EXERCISE DESCRIPTION:
Could you count how many lines of the data include "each" and answer with the number only?

DATA SHOWN:

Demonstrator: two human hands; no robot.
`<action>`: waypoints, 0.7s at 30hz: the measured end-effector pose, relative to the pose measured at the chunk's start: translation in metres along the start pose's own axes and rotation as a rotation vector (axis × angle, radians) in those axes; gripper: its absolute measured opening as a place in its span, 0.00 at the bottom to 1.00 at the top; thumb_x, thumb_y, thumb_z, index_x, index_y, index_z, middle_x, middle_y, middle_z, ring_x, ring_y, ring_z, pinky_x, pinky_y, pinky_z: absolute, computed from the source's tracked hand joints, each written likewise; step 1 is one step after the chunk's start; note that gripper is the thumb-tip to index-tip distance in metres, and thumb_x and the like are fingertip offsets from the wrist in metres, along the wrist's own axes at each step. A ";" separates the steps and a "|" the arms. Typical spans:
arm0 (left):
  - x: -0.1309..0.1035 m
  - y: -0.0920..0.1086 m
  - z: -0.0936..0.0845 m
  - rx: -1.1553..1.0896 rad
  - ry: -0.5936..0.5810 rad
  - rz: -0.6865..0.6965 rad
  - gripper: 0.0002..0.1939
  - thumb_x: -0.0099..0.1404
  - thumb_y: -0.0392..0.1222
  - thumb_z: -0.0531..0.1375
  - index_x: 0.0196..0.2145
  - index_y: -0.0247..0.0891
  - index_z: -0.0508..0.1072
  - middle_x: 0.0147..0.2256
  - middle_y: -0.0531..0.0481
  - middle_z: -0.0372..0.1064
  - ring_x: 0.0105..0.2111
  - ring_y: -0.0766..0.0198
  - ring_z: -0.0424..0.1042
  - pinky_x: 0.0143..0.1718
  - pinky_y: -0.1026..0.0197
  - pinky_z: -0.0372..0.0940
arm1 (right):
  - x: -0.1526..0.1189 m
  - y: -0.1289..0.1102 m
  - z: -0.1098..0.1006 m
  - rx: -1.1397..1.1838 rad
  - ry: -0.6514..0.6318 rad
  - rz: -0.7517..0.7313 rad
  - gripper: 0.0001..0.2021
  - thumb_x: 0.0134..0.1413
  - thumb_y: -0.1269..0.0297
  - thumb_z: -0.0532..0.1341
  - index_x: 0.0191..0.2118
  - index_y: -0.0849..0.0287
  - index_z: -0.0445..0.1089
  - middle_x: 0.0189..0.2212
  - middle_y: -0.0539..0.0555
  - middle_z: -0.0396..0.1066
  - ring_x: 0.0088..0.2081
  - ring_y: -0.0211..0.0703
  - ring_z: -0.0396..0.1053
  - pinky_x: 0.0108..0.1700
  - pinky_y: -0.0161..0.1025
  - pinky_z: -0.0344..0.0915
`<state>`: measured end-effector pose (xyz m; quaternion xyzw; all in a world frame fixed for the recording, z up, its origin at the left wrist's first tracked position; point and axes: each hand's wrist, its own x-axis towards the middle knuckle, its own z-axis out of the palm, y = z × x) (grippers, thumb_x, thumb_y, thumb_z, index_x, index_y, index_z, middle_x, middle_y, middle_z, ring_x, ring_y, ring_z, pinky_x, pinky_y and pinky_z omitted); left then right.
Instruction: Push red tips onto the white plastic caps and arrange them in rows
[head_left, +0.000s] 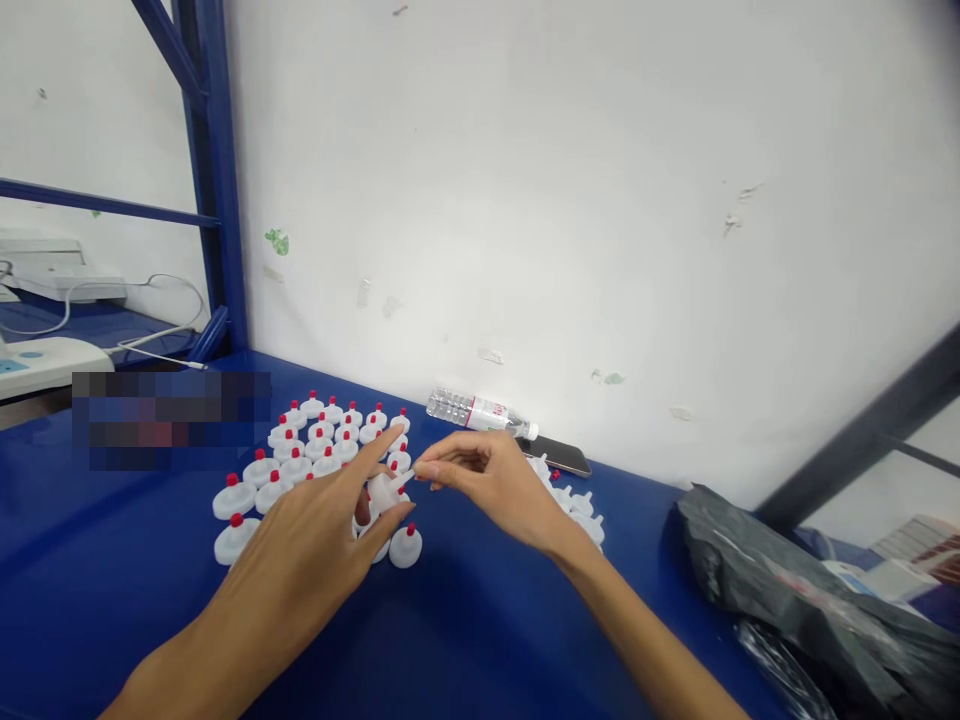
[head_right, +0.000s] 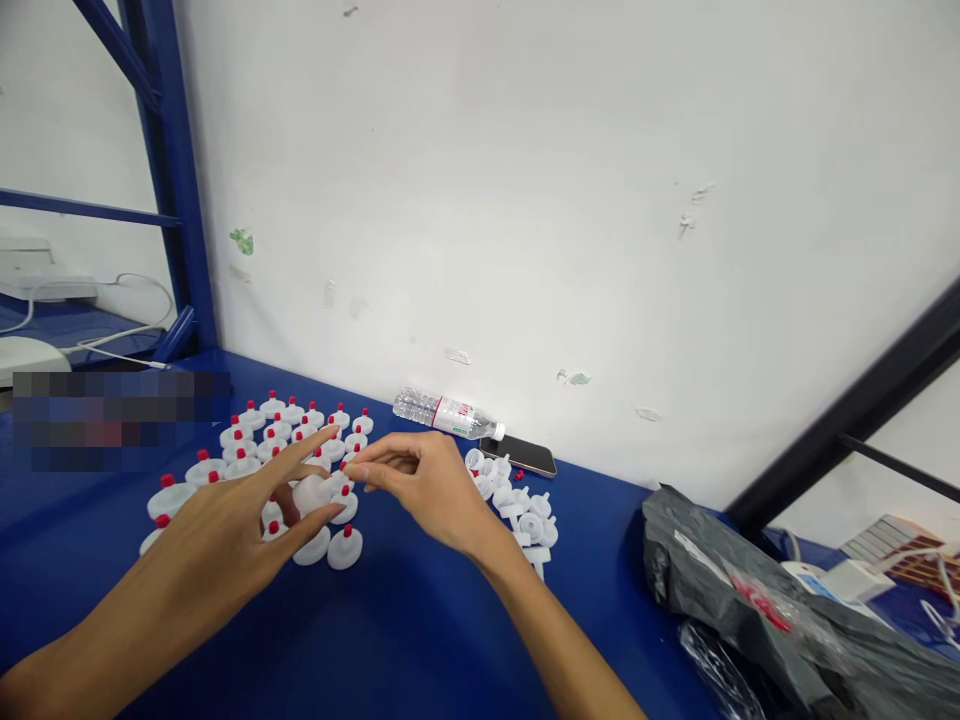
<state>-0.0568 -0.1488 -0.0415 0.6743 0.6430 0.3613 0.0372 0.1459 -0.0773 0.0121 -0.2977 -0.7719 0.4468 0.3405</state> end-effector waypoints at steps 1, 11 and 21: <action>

ANSWER BOX:
2